I picture a crew of spider construction workers with their little hard hats, the flashing sawhorse lights, the beep-beep-beep as they back their little spider asses to the next area to be filled in, spewing webbing as a cement truck would a load of concrete. Only a third of them are working. The rest are either "supervising" or "taking a break", leaning on little spider shovels and glaring at passing fireflies.

Personally I find spiders creepy. When I was a teen-ager I moved my bedroom to my parent's back basement to avoid sharing a room with my siblings. I had a cot in one corner, poor ventilation and nascent claustrophobia. One night I awoke in the dark.
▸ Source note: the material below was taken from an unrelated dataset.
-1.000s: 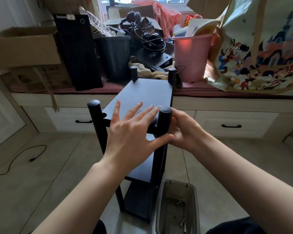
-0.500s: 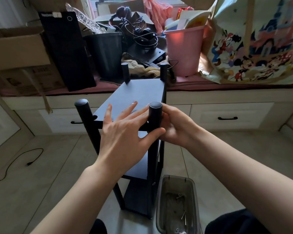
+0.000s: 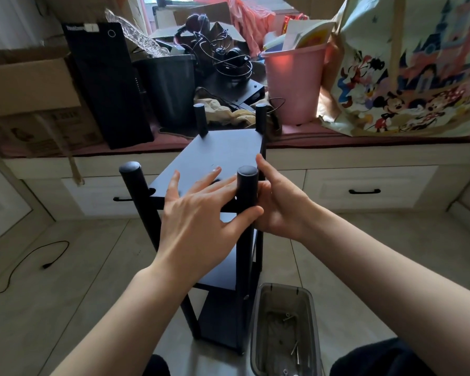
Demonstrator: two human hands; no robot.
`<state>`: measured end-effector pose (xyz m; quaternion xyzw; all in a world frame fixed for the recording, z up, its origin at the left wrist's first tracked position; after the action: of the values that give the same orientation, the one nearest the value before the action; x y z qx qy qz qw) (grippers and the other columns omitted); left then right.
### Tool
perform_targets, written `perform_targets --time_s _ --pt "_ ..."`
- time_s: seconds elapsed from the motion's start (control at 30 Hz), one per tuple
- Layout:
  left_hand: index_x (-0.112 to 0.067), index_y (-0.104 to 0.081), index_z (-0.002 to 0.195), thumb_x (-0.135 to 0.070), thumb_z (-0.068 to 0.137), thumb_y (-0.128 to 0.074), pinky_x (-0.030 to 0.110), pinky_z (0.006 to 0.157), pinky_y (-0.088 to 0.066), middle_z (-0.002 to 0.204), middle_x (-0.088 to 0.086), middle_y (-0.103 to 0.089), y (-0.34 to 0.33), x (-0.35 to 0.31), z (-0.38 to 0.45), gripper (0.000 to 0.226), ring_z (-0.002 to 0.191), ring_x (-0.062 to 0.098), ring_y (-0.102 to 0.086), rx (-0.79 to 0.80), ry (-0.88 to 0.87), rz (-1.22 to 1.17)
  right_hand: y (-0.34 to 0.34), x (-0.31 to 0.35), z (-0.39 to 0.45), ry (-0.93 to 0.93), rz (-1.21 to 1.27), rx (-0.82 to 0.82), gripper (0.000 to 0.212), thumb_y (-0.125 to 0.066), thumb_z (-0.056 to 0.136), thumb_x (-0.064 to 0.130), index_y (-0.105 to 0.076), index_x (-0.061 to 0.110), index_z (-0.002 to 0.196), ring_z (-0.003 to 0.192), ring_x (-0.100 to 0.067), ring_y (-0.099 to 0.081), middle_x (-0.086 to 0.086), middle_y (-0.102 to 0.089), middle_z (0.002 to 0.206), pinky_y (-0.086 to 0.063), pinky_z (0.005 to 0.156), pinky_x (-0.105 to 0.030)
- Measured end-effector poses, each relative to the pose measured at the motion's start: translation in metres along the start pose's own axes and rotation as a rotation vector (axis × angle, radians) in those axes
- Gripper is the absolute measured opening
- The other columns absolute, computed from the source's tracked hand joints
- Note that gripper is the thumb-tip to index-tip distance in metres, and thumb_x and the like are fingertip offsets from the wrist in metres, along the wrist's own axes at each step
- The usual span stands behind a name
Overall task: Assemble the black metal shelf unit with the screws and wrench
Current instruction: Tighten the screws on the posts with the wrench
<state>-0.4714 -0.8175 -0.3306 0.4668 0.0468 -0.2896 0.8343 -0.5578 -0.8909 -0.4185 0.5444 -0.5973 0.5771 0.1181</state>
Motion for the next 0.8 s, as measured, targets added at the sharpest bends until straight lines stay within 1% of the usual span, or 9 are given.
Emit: perform_targets --time_s 0.1,0.2,0.3,0.4,0.47,0.57,0.63,0.7,0.8 --pt "-0.040 -0.065 0.129 -0.062 0.085 -0.053 0.055 0.121 -0.005 0.136 -0.021 -0.059 0.000 0.001 -0.001 0.050 0.143 0.011 -0.041 0.002 0.003 -0.008 0.009 -0.001 0.001 0.031 -0.058 -0.035 0.078 -0.035 0.093 0.069 -0.056 0.001 0.126 0.108 -0.033 -0.043 -0.019 -0.041 0.113 -0.027 0.117 -0.051" --pt "-0.039 -0.065 0.128 -0.060 0.086 -0.054 0.057 0.121 -0.006 0.136 -0.021 -0.059 0.001 0.000 -0.001 0.049 0.141 0.012 -0.044 -0.005 0.001 -0.019 0.005 0.006 -0.007 0.124 -0.120 -0.055 0.045 -0.047 0.099 0.044 -0.062 0.004 0.112 0.089 -0.026 -0.059 -0.013 -0.053 0.089 -0.044 0.100 -0.042" --pt "-0.040 -0.066 0.127 -0.062 0.085 -0.053 0.055 0.122 -0.004 0.136 -0.022 -0.058 0.004 0.003 -0.001 0.049 0.141 0.010 -0.043 0.001 0.014 -0.034 -0.003 0.007 -0.007 0.134 -0.172 -0.015 0.025 -0.050 0.097 0.035 -0.051 0.012 0.104 0.078 -0.026 -0.038 -0.004 -0.028 0.074 -0.044 0.085 -0.039" --pt "-0.042 -0.067 0.124 -0.065 0.084 -0.052 0.053 0.123 -0.005 0.135 -0.027 -0.057 0.009 0.010 -0.004 0.048 0.141 0.008 -0.044 -0.004 0.024 -0.062 -0.010 0.006 -0.002 0.121 -0.206 0.009 0.022 -0.051 0.096 0.034 -0.046 0.015 0.107 0.070 -0.021 -0.035 -0.004 -0.023 0.072 -0.053 0.066 -0.034" --pt "-0.042 -0.068 0.123 -0.062 0.084 -0.056 0.052 0.123 -0.008 0.130 -0.036 -0.049 0.016 0.018 -0.004 0.045 0.140 0.007 -0.044 -0.013 0.035 -0.087 -0.016 0.004 0.005 0.139 -0.206 0.009 0.019 -0.050 0.096 0.032 -0.048 0.013 0.099 0.063 -0.017 -0.036 -0.003 -0.024 0.069 -0.052 0.056 -0.030" --pt "-0.043 -0.068 0.122 -0.059 0.083 -0.058 0.051 0.123 -0.011 0.122 -0.046 -0.039 0.028 0.034 -0.002 0.043 0.139 0.005 -0.044 -0.012 0.063 -0.125 -0.030 0.004 0.019 0.181 -0.249 0.005 0.022 -0.048 0.098 0.029 -0.052 0.010 0.086 0.058 -0.016 -0.039 -0.002 -0.031 0.063 -0.051 0.054 -0.030" --pt "-0.044 -0.068 0.122 -0.058 0.082 -0.059 0.051 0.123 -0.012 0.121 -0.046 -0.041 0.036 0.045 -0.003 0.043 0.138 0.005 -0.046 -0.017 0.083 -0.143 -0.043 0.002 0.029 0.194 -0.278 0.011 0.024 -0.048 0.099 0.031 -0.056 0.008 0.100 0.067 -0.026 -0.043 -0.009 -0.037 0.068 -0.053 0.054 -0.031" --pt "-0.049 -0.063 0.122 -0.058 0.082 -0.059 0.050 0.123 -0.013 0.119 -0.049 -0.040 0.046 0.057 -0.005 0.041 0.138 0.005 -0.046 -0.036 0.103 -0.161 -0.058 0.000 0.039 0.190 -0.301 0.032 0.028 -0.048 0.100 0.033 -0.055 0.011 0.114 0.084 -0.031 -0.042 -0.012 -0.042 0.089 -0.055 0.058 -0.032" --pt "-0.054 -0.056 0.119 -0.058 0.080 -0.060 0.047 0.122 -0.016 0.115 -0.053 -0.035 0.063 0.078 -0.011 0.039 0.138 0.004 -0.046 -0.094 0.148 -0.170 -0.087 -0.004 0.054 0.171 -0.374 0.071 0.027 -0.046 0.101 0.035 -0.053 0.015 0.116 0.089 -0.030 -0.037 -0.012 -0.038 0.100 -0.055 0.065 -0.033"
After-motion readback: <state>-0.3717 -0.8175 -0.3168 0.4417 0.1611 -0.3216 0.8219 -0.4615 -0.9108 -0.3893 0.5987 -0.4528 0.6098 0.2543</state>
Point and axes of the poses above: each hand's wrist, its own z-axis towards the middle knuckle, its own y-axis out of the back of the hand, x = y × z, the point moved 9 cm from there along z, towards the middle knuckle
I was thirsty and I reached above me and pulled the string that turned on the bare bulb over my bed. Hanging parallel to the pull string was a single strand of spider webbing. Suspended by the webbing was a big hairy spider - about six inches from my face. After that I didn't find sleeping in the same room with my sister nearly as disturbing.

Yesterday, I was killing another batch of spider webs when the petite red head asked me if I ever killed the actual spiders. "Huh?" I replied sagely.

It had never occurred to me. I just kept killing more and more elaborate constructions. Then I got to thinking. I wondered how many generations of spiders grew up and were evolving through selective breeding to survive my daily attacks. Was I actually breeding a heartier form of super-spider? Would I awake one morning to find myself wrapped in a cocoon of webbing, suspended upside down from the ceiling? With thousands of chittering arachnids fighting over the remains of my neighbor and claiming "dibs" on me?

I believe that a lot of nature is put here as an example of how "The Big Guy" intends things to run. Spiders are indeed creepy. But they also serve a function. Eating bugs and scaring teen-age boys in the dark are two of them. They also give me something to do twice a day. Sort of a break from the routines of living in paradise.

As for selective breeding, I got to wondering if we weren't doing the same thing with our fellow human beings. You know, breeding a stronger, smarter, more virulent form of, say, terrorists - or maybe even ex-spouses? It is damn near Darwinian.